### ASSIGNMENT
The full listing, exactly as written and with no images, is the expected output.

··········

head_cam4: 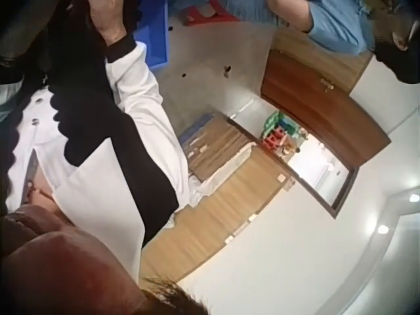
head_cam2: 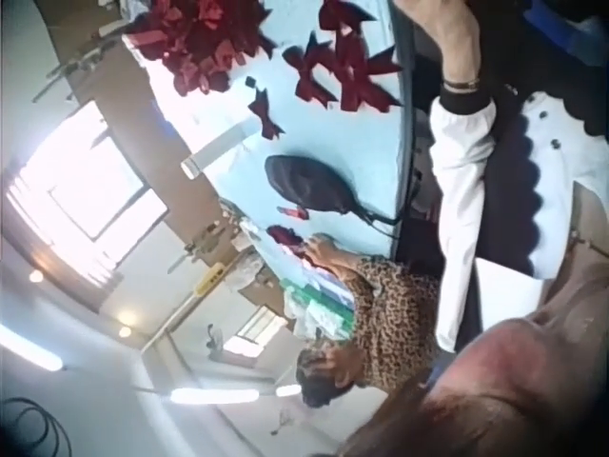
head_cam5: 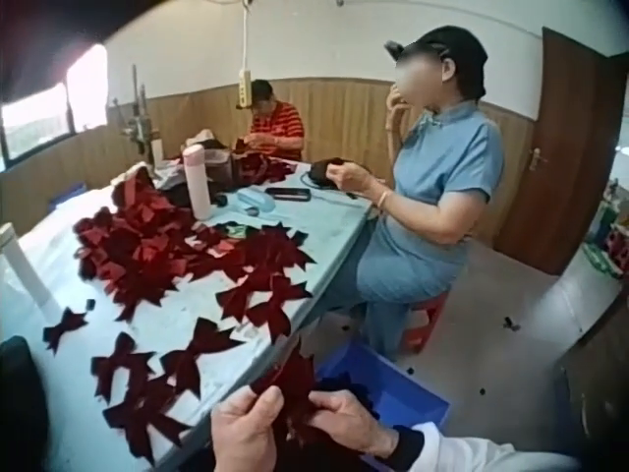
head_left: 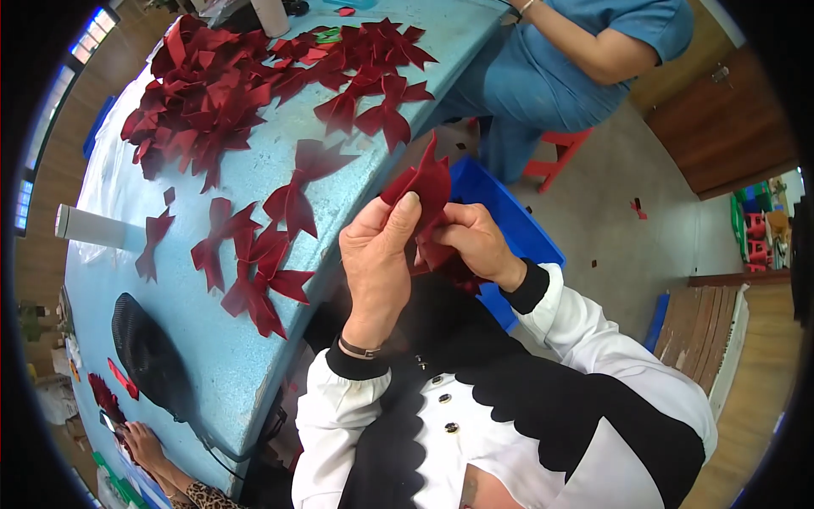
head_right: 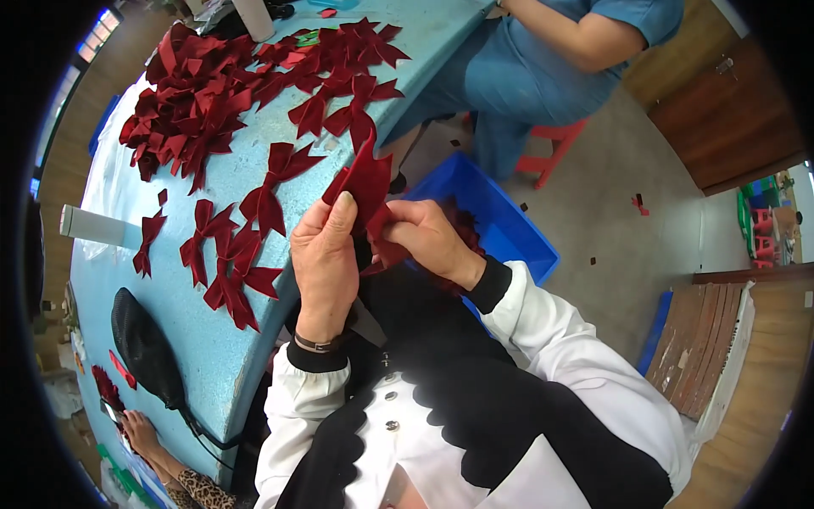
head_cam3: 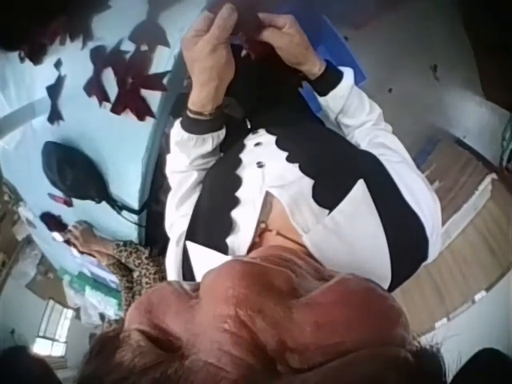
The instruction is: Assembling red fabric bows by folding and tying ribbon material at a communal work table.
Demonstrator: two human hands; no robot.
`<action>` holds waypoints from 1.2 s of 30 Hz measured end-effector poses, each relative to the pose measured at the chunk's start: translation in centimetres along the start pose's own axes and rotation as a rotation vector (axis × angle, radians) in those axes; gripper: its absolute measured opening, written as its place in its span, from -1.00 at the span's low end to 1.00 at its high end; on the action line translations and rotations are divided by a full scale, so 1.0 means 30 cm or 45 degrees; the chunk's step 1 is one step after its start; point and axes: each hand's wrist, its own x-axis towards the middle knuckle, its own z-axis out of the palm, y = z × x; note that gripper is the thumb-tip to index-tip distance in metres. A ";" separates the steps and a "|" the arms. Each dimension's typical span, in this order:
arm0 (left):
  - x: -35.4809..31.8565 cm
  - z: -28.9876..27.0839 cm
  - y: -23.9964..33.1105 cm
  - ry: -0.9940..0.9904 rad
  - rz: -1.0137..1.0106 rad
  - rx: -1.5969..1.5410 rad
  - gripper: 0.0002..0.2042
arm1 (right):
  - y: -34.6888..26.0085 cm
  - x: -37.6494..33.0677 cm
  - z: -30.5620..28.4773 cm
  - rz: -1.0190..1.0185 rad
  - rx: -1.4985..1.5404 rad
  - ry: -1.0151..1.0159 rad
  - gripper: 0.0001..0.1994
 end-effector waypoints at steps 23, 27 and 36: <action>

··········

### EXERCISE OUTPUT
head_cam4: 
head_cam2: 
head_cam5: 
head_left: 
head_right: 
head_cam3: 
The instruction is: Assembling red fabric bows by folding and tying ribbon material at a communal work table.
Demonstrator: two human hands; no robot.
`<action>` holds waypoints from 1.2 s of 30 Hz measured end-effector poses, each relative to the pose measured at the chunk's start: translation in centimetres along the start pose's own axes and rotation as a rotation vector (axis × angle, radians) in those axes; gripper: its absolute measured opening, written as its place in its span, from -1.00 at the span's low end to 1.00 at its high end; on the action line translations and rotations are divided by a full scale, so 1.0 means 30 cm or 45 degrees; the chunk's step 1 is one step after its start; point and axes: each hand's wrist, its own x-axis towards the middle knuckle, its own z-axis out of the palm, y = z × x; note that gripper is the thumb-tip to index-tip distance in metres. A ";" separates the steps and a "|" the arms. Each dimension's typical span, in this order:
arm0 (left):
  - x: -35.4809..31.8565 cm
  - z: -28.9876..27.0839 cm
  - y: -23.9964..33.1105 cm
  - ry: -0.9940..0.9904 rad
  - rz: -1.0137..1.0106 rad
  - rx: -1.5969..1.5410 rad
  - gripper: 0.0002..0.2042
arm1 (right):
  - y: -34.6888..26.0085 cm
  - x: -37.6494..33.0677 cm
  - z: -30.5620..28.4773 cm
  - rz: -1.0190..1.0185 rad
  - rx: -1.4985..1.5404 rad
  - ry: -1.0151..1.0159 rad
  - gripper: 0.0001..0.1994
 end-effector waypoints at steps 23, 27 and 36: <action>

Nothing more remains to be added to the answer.